Recap of the situation
In the first part of this blog series, we introduced you to our evolutionary grown IT landscape. We had a room full of snow- flaked servers and no overall concept how to use them. We wanted our services to be self-contained and separated. So we chose the approach of virtualization to host one VM per service on a uniform platform. We chose VirtualBox, Vagrant and Ansible to help us along the way.
This blog entry tells you about the way and our experiences and insights.
In order to migrate every service you use to its own virtual machine (VM), you’ll need a list or map of your services first. We gathered our list, compared it to reality, adjusted it, reiterated everything, added the forgotten services, drew the map, compared again, drew again and even then missed some services that are painfully obvious in hindsight, like DNS or SMTP. We identified more than 15 distinct services and estimated their resource profile. Then we planned the VM layouts and estimated the required computation power to host all of them. Then we bought the servers.
We started with three powerful hosting servers but soon saw that there is a group of “alpha VMs” with elevated requirements on availability and bought a fourth hosting server with emphasis on redundancy. If some seldom used backoffice service goes down, that’s one thing. The most important services of our company should not go down because of a harddisk failure or such.
Four nearly identical hosting servers to run 15+ VMs on required a repeatable process to set things up. This is where the first tip comes into play:
- Document everything. Document all the details. Have your Wiki ready and write a step-by-step tutorial for every task you perform. It’s really tedious and probably a bit cumbersome at first, but it will pay of sooner and better than you’d imagine.
We started the migration process with the least important services to get a feeling for the required steps. It turned out later that these services were also the most time-consuming ones. The most essential and seemingly complex services took the least time. We essentially experienced the pareto effect but in reverse: We started with the lowest benefit for the highest cost. But we can give two tips from this experience:
- Go the extra mile. Just forget about the pareto effect and migrate all services. It’s so much more fun to have a clean IT landscape map than one where most things are tidy but there’s an area marked “here be dragons”.

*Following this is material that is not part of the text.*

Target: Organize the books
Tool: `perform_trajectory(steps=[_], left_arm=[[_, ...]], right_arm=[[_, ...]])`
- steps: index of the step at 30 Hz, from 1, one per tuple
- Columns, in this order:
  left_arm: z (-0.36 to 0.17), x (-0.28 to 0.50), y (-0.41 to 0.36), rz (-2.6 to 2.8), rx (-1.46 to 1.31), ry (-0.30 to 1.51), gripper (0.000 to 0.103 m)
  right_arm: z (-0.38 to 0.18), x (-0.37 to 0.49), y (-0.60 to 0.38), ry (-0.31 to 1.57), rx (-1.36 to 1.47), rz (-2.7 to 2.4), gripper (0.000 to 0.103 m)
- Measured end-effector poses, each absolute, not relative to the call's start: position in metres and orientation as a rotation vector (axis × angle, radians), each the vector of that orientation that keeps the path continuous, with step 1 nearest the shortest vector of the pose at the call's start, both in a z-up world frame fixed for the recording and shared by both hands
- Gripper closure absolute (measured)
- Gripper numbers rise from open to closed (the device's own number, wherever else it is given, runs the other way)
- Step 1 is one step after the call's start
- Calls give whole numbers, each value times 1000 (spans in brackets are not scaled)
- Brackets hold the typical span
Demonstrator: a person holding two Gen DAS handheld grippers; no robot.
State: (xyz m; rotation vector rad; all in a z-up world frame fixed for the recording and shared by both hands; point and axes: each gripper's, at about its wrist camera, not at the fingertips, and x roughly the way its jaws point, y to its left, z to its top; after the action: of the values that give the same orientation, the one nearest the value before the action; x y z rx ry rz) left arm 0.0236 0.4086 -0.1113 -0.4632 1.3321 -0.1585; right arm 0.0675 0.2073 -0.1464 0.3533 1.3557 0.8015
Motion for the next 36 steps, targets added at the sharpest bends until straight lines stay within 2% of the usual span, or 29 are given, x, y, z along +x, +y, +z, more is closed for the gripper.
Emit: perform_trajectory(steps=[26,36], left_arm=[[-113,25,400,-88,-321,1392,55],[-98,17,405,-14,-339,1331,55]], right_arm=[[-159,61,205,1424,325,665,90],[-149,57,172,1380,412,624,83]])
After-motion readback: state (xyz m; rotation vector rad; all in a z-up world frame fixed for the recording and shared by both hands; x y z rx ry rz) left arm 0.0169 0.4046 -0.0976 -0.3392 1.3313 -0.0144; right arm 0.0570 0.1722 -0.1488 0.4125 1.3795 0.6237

- Migration effort and service importance aren’t linked. Our most important service was migrated in about half an hour. Our least important service needed nearly three days. It’s all about the system architecture of the service and if it values self-containment.
The migration took place over the course of a few months with frequent address changes of our tools and an awful lot of communication for cutoff dates. If you need to migrate a service, be very open about the process and make sure that the old service address won’t work after the switch. I cannot count the amount of e-mails I wrote with the subject prefix “IMPORTANT!”. But the transition went smooth and without problems, so we probably added some extra caution that might not have been necessary.
After the migration
When we had migrated our last service in its own VM, there were a lot of old servers without any purpose anymore. We switched them off and got rid of them. Now we had nearly two dozen new servers to care for. One insight we had right after the start of our journey is that virtualized servers require the same amount of administration as physical ones. Just using our old approaches for the new IT landscape wouldn’t cut it. So we invested heavily in automation and scripted everything. Want to set up a new CI build slave? Just add its address into Ansible’s inventory and run the script (“playbook”). All servers need security updates? Just one command and a little wait.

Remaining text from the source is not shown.